Case Presentation: A 42-year-old male with HIV (CD4 79, Viral Load >1.35 Million) presented to the hospital with altered mental status, fever, tachycardia, axillary lymphadenopathy and cachexia. Initial work-up revealed profound anemia with a hemoglobin of 3.0 and no identifiable source of bleeding. Infectious screen was positive for norovirus and Enteropathogenic E. coli gastroenteritis, and serology was positive for autoimmune hemolytic anemia. The patient was promptly started on high-dose prednisone, empiric antibiotic treatment, Biktarvy, and Atovaquone. Pertinent labs included an elevated ESR and CRP, SPEP with immunofixation showed a polyclonal gamma elevation, IL-6 (62.4), VEGF (171), HHV8 PCR Quant: 4.5 E+07, IgM (558) and IgG (2141). CT imaging revealed diffuse abdominal and axillary lymphadenopathy, prompting biopsy, which confirmed Kaposi’s Sarcoma-associated Herpesvirus HHV8 and multicentric Castleman’s disease (KSHV-MCD). The patient subsequently developed septic shock and acute respiratory failure, requiring intubation and continuous renal replacement therapy. Infectious disease consultants recommended continuation of empiric antibiotics, while hematology advised withholding chemotherapy due to concerns for immune reconstitution inflammatory syndrome. The patient was treated with Solumedrol, Ganciclovir, and Rituximab. His course was complicated by fungemia, bacteremia, and high-grade AV block requiring transvenous pacemaker placement. He continued to experience refractory multiorgan failure and was eventually transitioned to comfort care.

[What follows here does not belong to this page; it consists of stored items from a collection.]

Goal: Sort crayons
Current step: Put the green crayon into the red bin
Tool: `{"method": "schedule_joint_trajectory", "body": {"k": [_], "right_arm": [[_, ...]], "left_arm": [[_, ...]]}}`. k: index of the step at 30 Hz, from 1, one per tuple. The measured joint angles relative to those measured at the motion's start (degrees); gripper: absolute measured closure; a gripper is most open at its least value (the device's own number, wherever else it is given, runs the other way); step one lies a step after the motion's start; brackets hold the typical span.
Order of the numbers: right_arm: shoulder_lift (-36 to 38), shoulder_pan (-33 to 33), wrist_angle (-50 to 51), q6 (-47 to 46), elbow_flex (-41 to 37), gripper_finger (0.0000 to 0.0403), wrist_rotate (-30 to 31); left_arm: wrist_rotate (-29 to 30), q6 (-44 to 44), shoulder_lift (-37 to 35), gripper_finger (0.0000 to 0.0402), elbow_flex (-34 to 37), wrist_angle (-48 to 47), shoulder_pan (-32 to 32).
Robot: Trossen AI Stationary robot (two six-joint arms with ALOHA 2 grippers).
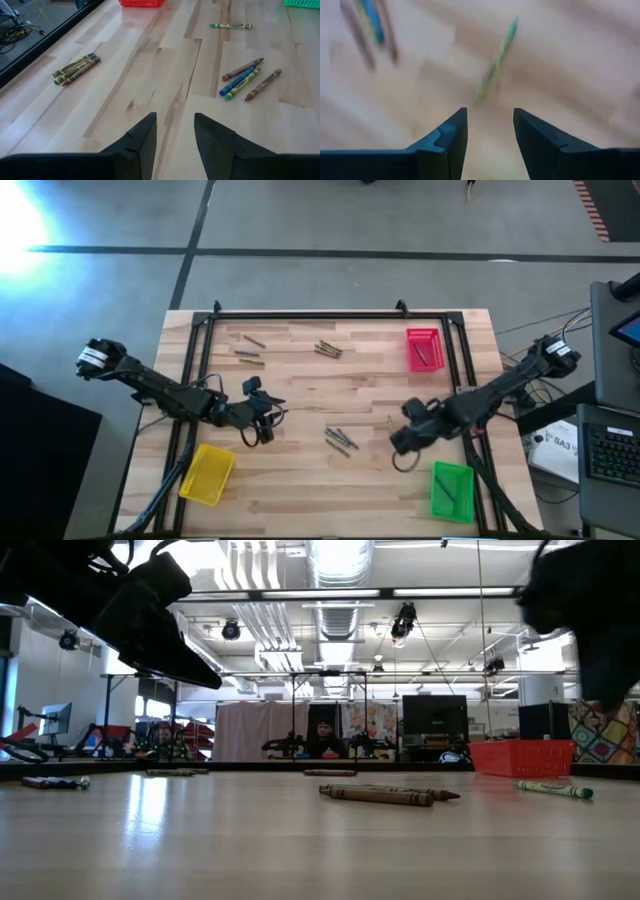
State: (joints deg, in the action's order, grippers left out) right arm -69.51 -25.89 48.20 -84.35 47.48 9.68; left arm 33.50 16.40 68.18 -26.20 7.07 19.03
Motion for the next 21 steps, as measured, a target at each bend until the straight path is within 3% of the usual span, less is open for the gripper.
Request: {"method": "schedule_joint_trajectory", "body": {"k": [3, 14, 21], "right_arm": [[-3.0, 3.1, -3.4, 3.2, 0.0, 0.0251, 3.9], [-18.1, 7.9, -7.0, 7.9, 0.0, 0.0251, -2.3], [-20.9, 8.2, -7.5, 12.2, 0.6, 0.0271, -4.2]], "left_arm": [[-0.4, 0.0, 0.0, 0.0287, 0.0, 0.0, 0.0], [-1.5, 0.0, 0.0, 0.0287, 0.1, 0.0, 0.0], [-1.5, 0.0, 0.0, 0.0287, 0.1, 0.0, 0.0]]}}
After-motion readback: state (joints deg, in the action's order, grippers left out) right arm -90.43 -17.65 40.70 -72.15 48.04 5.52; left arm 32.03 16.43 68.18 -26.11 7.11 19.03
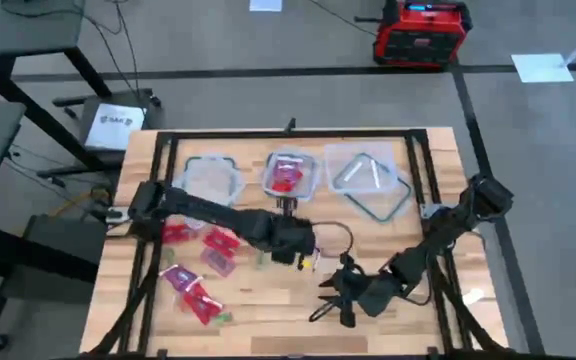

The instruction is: Sort candy

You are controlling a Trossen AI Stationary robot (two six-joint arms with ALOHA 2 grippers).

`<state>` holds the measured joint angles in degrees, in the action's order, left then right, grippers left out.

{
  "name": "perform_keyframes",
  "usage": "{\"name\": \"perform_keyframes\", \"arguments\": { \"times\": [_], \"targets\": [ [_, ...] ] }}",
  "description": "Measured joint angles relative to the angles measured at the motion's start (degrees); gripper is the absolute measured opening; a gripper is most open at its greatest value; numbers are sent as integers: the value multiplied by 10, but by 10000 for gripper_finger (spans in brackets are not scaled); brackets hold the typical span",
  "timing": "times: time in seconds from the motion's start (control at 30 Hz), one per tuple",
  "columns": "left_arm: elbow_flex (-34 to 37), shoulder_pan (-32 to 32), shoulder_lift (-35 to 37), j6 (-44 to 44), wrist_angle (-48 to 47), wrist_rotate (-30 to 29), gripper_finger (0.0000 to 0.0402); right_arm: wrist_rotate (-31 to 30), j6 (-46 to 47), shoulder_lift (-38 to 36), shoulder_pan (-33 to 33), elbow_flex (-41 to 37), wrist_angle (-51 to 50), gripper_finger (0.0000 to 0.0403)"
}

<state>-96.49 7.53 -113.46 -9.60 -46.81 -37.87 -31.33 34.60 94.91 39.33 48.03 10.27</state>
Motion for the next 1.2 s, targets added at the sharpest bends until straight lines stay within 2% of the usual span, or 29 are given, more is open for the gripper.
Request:
{"name": "perform_keyframes", "arguments": {
  "times": [0.1, 0.17, 0.23, 0.33, 0.43, 0.73, 1.0, 1.2],
  "targets": [
    [-2, -46, 3, -10, 2, 0, 0, 0, 1, 0, 1, 0, 0, 132],
    [-2, -70, 5, 15, 8, 16, 0, 0, 1, 0, 1, 0, 0, 132],
    [-2, -83, 6, 61, 2, 71, 0, 0, 1, 0, 1, 0, 0, 132],
    [1, -82, 5, 97, -7, 200, 0, 0, 0, 0, 1, 0, 0, 132],
    [9, -62, 2, 108, 2, 258, 0, 0, 0, 0, 1, 0, -6, 132],
    [12, 8, 1, 128, 10, 260, 10, 0, 15, 0, 0, 0, -15, 132],
    [12, 53, -13, 153, -28, 254, 107, 0, 20, 0, 8, 0, -2, 132],
    [12, 62, -47, 168, -31, 206, 161, 0, 18, 0, 8, 0, 5, 132]
  ]
}}
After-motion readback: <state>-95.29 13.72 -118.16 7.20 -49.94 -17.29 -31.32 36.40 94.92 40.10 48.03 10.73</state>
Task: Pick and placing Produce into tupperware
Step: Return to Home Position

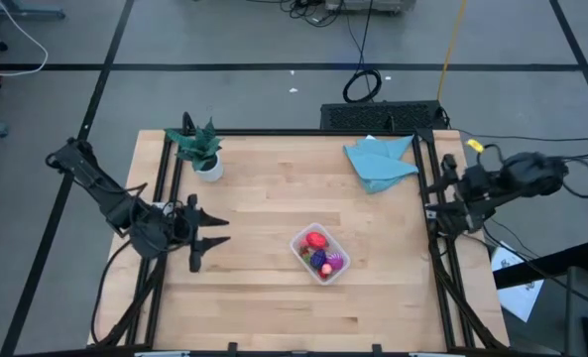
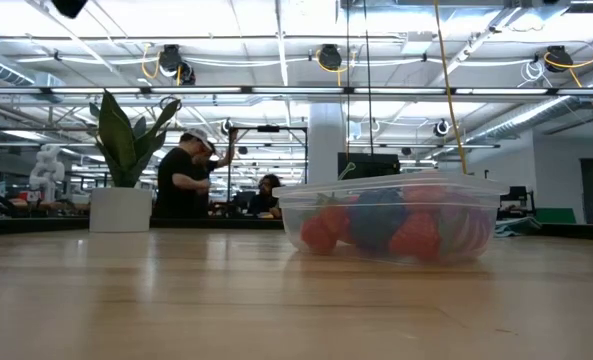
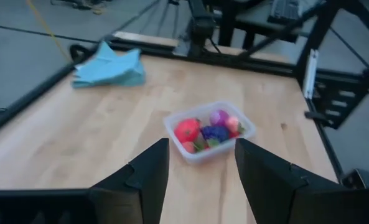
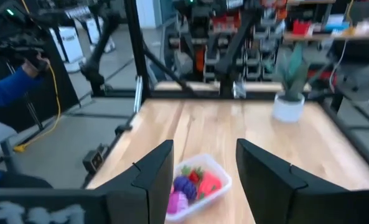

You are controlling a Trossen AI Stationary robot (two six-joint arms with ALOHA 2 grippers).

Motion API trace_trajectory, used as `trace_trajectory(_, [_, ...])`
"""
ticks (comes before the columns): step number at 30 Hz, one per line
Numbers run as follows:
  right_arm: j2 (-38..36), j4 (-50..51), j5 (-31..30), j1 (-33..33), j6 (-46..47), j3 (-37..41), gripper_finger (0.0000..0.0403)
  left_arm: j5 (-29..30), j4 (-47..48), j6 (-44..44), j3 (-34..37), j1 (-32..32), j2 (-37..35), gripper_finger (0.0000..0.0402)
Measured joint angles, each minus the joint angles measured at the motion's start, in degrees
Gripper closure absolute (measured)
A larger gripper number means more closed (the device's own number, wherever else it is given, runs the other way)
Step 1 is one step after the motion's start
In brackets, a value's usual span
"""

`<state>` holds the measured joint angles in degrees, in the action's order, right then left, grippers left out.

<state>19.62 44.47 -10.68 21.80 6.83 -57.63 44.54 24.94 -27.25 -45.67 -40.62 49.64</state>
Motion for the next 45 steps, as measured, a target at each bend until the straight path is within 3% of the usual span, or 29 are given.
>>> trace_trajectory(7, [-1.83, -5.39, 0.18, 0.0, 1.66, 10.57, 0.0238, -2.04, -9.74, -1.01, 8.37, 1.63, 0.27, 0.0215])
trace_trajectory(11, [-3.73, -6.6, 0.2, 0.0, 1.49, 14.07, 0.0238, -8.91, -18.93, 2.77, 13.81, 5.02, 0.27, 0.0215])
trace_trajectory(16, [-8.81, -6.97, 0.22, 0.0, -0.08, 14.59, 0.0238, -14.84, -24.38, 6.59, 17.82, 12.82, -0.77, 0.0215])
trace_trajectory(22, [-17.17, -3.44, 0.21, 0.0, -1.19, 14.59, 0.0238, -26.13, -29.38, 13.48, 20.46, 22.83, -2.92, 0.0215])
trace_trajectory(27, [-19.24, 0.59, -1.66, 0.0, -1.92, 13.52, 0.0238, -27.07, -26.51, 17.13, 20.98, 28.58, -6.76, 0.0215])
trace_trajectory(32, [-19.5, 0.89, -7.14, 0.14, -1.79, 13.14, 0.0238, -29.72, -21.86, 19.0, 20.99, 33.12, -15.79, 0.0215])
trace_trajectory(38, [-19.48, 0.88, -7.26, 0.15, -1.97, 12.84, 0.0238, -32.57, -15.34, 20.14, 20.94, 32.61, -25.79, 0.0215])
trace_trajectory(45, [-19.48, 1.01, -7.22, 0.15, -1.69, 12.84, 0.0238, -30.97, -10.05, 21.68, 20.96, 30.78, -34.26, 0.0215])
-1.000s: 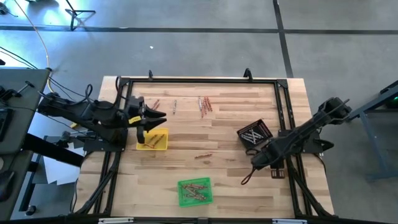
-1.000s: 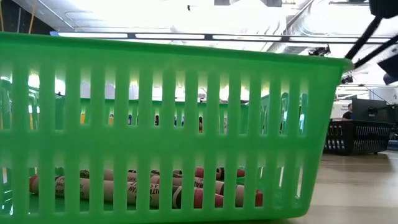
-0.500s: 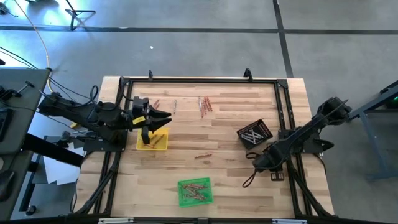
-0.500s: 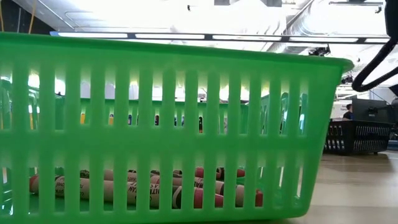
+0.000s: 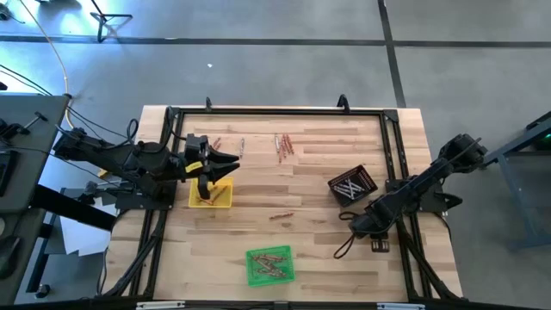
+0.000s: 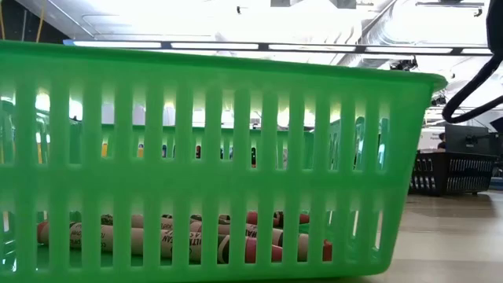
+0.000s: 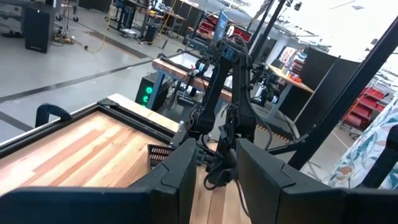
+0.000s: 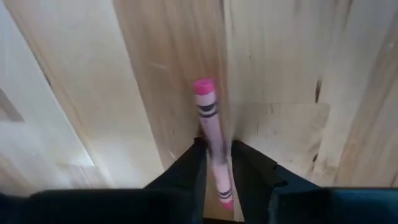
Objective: Sort crayons
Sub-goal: Put the bottom pink crayon into the green bin
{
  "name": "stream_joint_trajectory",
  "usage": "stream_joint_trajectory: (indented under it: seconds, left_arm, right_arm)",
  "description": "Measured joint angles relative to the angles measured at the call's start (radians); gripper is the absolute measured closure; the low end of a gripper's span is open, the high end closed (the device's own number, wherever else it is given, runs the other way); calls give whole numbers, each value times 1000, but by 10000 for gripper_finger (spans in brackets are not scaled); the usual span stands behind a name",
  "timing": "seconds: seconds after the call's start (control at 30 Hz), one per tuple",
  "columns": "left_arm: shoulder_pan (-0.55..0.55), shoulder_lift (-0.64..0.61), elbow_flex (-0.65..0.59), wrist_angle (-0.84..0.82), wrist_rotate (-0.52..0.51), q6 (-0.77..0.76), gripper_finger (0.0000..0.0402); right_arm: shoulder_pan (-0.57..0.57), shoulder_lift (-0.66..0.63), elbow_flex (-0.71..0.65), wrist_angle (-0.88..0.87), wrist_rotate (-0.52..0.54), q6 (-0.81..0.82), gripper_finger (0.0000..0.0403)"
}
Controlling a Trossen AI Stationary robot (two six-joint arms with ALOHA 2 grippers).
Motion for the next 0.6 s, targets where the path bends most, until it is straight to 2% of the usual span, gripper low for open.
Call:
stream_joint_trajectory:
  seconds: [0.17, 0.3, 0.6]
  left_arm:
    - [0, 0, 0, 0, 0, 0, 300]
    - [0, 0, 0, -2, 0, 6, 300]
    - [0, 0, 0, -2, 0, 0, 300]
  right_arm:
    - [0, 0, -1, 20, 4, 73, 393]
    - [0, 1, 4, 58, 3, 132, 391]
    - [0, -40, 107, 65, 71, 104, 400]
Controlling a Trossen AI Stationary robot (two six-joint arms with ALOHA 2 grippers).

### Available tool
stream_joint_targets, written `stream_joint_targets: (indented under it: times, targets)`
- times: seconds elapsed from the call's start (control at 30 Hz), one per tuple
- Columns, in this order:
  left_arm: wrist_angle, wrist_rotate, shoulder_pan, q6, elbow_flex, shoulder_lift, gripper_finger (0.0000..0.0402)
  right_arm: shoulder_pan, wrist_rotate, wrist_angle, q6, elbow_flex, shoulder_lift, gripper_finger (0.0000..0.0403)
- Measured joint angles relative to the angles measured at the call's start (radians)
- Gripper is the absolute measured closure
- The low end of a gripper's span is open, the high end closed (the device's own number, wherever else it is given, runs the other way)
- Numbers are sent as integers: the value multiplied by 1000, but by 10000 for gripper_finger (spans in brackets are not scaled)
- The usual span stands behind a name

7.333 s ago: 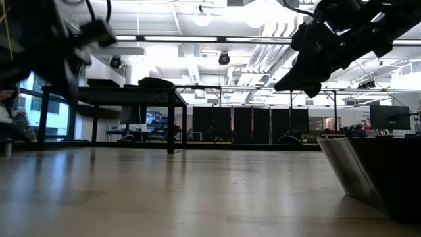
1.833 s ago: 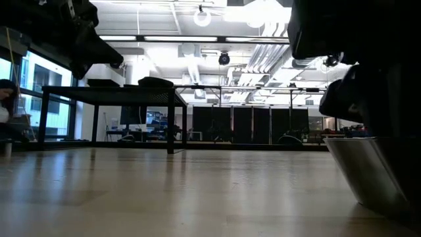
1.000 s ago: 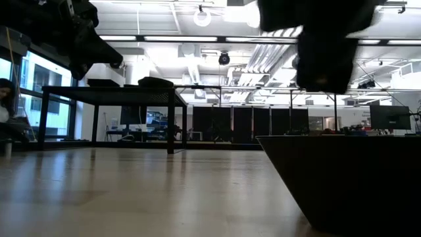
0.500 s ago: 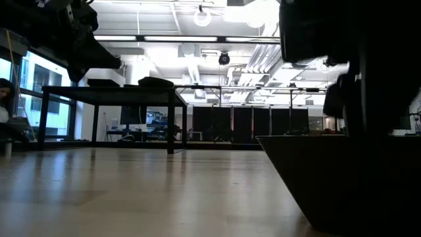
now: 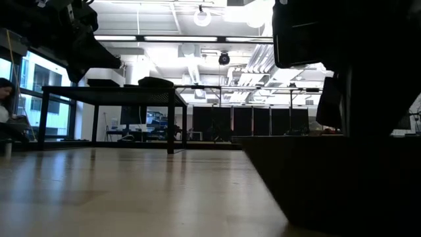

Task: Pick & Place Mini shaped plates
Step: Stack the black distorted square plate on the other black distorted square plate on the shelf

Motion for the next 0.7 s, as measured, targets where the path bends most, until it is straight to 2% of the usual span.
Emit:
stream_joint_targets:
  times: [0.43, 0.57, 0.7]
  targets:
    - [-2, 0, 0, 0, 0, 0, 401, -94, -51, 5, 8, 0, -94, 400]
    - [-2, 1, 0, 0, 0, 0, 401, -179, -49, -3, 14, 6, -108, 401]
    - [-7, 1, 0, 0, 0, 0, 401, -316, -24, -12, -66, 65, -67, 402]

Discussion: KSHV-MCD is a systemic inflammatory disorder characterized by lymphadenopathy, elevated inflammatory markers (e.g., ESR, CRP, IL-6), and immune dysregulation. MCD consists of two forms: an idiopathic form, which is rare and seen in immunocompetent individuals, and an HIV-associated form, which is driven by HHV8 and presents aggressively. Patients with HHV8-associated MCD often develop Kaposi’s sarcoma (KS), a malignant neoplasm of endothelial cells. The presentation of KSHV-MCD includes constitutional symptoms and lymphoproliferation. As seen in this case, anemia and multi-organ dysfunction may also occur due to systemic inflammation and bone marrow suppression. Diagnosis involves imaging to assess lymphadenopathy, biopsy for histopathological confirmation, and viral PCR to detect HHV8. Management of KSHV-MCD is multifaceted, focusing on HIV control and suppression of the HHV8 infection and inflammation. Antiretroviral therapy remains the cornerstone of treatment. Immunosuppressive therapies, particularly corticosteroids, are used to address the inflammatory components of MCD. Rituximab, a monoclonal antibody targeting B-cells, is often used alongside IL-6 Inhibitors. The prognosis for KSHV-MCD remains poor, particularly when complicated by multi-organ failure.

Conclusions: This case highlights the severe and often fatal course of KSHV-MCD. Despite advances in HIV treatment, the prognosis remains challenging due to the aggressive nature of the disease and advanced immunosuppression, necessitating prompt diagnosis and treatment.